I've managed to write a function that works, but it only work on lists whose sizes are perfect squares, (eg 2 x 2, 4 x 4), and a few of my test cases are of "irregular" sizes (eg 2 x 5, 3 x 2). For those lists I end up getting a list index out of range error Code here:

def symmetric(square):
    final_result = []
    x = 0
    y = 0
    while x < len(square):
        row_list = []
        col_list = []
        while y < len(square[x]):
            print "(x, y): %d, %d" % (x, y)
            print "(y, x): %d, %d" % (y, x)
            row_list.append(square[x][y])
            col_list.append(square[y][x])
            y = y + 1
        if row_list == col_list:
            final_result.append(True)
        else:
            final_result.append(False)
        x = x + 1

    for x in final_result:
        if x == False:
            return False
    return True

And the test cases that I'm failing on here:

print symmetric([[1, 2, 3, 4],
                [2, 3, 4, 5],
                [3, 4, 5, 6]])
#Expected result: >>> False
#List index out of range

# This one actually returns the correct result, I'm just including it here
# for reference.
#print symmetric([["cat", "dog", "fish"],
#                ["dog", "dog", "fish"],
#                ["fish", "fish", "cat"]])
#Expected result: >>> True
#Actual result: >>> True


print symmetric([[1,2,3],
                 [2,3,1]])
#Expected Result: >>> False
#Actual result: list index out of range

Can someone help me modify the code so that it will work on these "irregularly shaped" arrays?

Answer 1

This bit of code will do it all for you:

def symmetric(square):
    square = [tuple(row) for row in square]
    return square == zip(*square)

In your solution you're doing too much of the work yourself. Python will compare sequences for you, so an easier method is to transpose the square so its rows become columns and vice versa and then compare it to the original value.
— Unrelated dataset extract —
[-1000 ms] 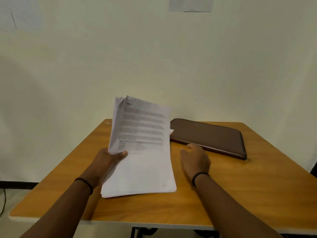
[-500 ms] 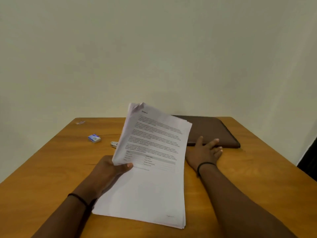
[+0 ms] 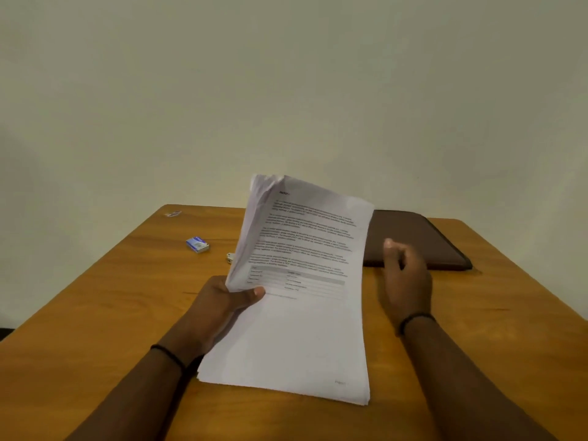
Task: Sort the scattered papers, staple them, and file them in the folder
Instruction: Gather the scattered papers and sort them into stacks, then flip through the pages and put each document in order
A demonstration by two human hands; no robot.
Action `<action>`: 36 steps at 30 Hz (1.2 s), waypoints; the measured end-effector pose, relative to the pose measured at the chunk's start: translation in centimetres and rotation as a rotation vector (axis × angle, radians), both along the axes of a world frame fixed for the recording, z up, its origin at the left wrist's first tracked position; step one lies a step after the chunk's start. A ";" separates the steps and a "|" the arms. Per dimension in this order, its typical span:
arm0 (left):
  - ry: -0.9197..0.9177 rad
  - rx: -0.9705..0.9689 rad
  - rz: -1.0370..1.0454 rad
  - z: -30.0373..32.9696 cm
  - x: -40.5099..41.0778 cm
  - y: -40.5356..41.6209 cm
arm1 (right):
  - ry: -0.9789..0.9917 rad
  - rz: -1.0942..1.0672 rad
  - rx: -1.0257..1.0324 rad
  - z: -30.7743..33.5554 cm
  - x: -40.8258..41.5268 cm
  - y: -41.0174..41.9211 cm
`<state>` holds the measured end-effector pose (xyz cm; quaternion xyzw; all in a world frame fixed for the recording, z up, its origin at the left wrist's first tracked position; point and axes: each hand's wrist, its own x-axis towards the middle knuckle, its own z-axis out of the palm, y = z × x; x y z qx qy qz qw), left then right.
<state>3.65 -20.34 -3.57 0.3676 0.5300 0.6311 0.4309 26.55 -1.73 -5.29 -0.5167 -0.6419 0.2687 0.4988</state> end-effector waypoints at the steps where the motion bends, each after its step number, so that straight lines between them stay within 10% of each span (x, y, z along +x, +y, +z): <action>1: -0.004 0.014 0.012 0.2 -0.1 -0.1 | 0.228 0.129 -0.035 0.5 -0.3 -1.5; 5: 0.026 0.004 -0.007 0.1 0.0 0.0 | 0.442 0.763 -0.423 1.8 -0.9 -4.8; 10: 0.087 -0.042 0.022 -0.2 0.1 -0.2 | 0.504 0.627 -0.477 1.5 1.2 -4.6; 14: 0.943 -0.148 0.556 -1.4 -3.5 1.6 | 0.531 0.538 -0.458 1.8 2.2 -4.6; 21: 1.457 -0.415 0.449 -1.7 -3.8 3.9 | 0.520 0.428 -0.376 1.9 2.5 -5.1; 36: 1.396 -0.419 0.378 -1.6 -5.2 11.5 | 0.457 0.378 -0.320 2.1 1.2 -1.1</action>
We can transpose the square using the zip function . This takes a number of sequences and returns a tuple containing first of each and then a tuple with the second of each and so on. By passing square as *square we pass each row as a sperate argument; this has the effect of transposing the square.

The only complication is that zip returns tuples not lists so we have to make sure square is a list of tuples so the comparison works.

Answer 2

You can put this check at the start of your function:

for row in square:
    if len(row) != len(square):
        return False

Or maybe shorter

if not all(len(square) == len(row) for row in square): return False

Answer 3

Here's an alternative version for the main test:

for i, line in enumerate(matrix):
    for j in range(len(line)):
        if a[i][j] != a[j][i]:
             return False
return True

Of course that all the other answers that advise you to test if the matrix is square hold true.

Answer 4

Add this near the beginning:

for row in square:
    if len(row) != len(square):
        return False

Answer 5

A version for Python3

def symmetric(L)
    return all(i==j for i,*j in zip(L ,*L))

Answer 6

Value y = 0 should be inside the first while loop. Like this:

def symmetric(square):
    final_result = []
    x = 0
    while x < len(square):
         y = 0
        row_list = []
        .
        .